» **What needs to be done**
Please copy out the full listing that follows exactly; no picture belongs in the copy.
▼
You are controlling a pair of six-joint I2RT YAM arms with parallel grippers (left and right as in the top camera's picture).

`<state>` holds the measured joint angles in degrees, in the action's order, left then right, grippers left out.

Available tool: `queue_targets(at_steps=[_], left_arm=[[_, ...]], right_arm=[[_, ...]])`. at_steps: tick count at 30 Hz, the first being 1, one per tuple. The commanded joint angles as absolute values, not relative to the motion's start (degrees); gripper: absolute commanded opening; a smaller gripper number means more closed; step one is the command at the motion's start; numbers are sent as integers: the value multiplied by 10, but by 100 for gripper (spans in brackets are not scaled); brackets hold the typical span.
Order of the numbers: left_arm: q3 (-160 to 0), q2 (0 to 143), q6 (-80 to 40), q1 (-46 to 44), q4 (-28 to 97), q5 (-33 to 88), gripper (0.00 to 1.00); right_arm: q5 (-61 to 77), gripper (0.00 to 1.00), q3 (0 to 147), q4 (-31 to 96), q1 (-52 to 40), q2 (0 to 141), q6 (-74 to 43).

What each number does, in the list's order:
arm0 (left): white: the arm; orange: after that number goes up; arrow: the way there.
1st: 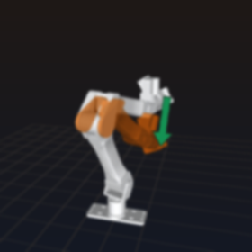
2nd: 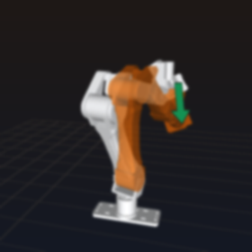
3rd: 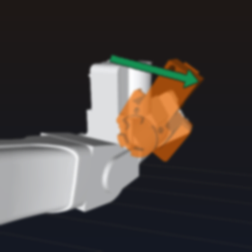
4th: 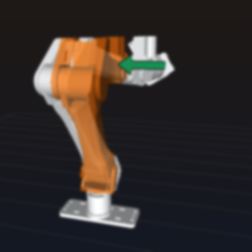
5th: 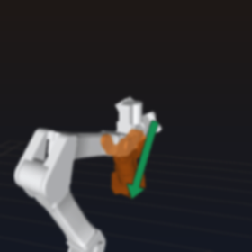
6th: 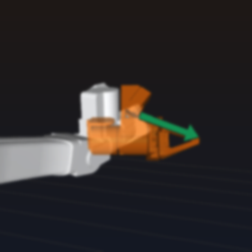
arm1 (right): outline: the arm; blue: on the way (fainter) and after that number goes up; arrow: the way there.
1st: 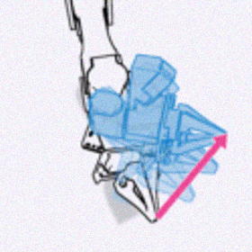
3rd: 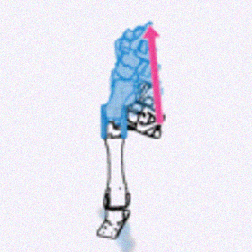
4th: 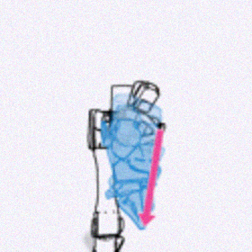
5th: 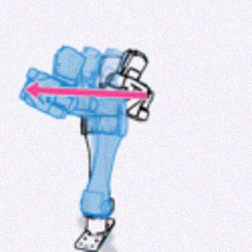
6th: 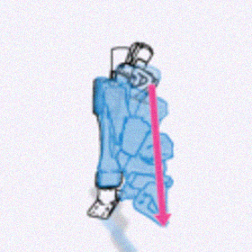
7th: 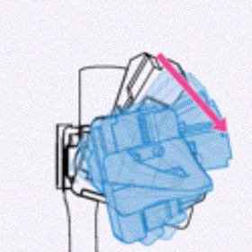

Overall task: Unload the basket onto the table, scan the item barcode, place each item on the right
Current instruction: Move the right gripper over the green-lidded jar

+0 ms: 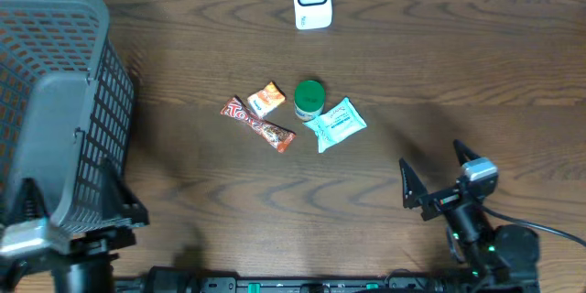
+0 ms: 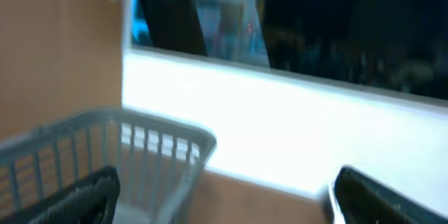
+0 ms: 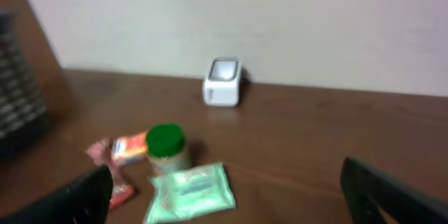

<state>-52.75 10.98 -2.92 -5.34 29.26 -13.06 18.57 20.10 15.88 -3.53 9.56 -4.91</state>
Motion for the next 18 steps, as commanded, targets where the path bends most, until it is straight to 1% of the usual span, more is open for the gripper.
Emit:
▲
» **Solution to this problem**
You are controlling a pair of six-joint I2RT YAM arms with parallel grippers (left and right as in the top camera's picture).

`<state>` holds the measured joint angles in degrees, in the action's order, left then right, grippers left out.

Available tool: `queue_targets(at_steps=[_], left_arm=[[_, ...]], right_arm=[[_, ...]])`. at_steps: tick count at 30 Hz, the first being 1, one per tuple. The commanded joint angles as absolute values, not relative to the motion's start (degrees); gripper: absolute commanded opening; a smaller gripper number means more closed; step one is the command at the motion's start; numbers are sent as integers: the value multiplied by 10, but by 100 for gripper (spans in brackets are not scaled); brackets hold the typical span.
Order of the numbers: left_arm: q3 (-160 to 0), q2 (0 to 143), q6 (-80 to 40), q1 (-46 to 44), q4 (-28 to 97), q5 (-33 to 88), gripper (0.00 to 1.00); right_arm: q5 (-61 to 77), gripper (0.00 to 1.00), q3 (0 to 147), q4 (-31 to 96), q1 (-52 to 40), q2 (0 to 141), q6 (-74 to 43).

What each number does, in the list's order:
arm0 (left): white: the arm; orange: after that number goes up; arrow: the way there.
1st: 
2nd: 
3rd: 
4th: 
5th: 
6th: 
arm1 (right): outline: the arm; blue: on the way (fainter) and after that number goes up; arrow: the way there.
1st: 
3rd: 
4th: 
5th: 
6th: 
7th: 

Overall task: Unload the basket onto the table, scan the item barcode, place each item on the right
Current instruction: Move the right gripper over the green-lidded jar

+0 ms: 
+0 ms: 
+0 ms: 

<state>-52.75 10.98 -2.92 -5.34 29.26 -13.06 18.57 20.10 15.88 -3.53 9.56 -4.91</state>
Motion for the next 18 steps, as commanded, targets where the path bends most, until it is straight to 1% of the usual span, more is open for the gripper.
Emit:

The exercise was worked through completely.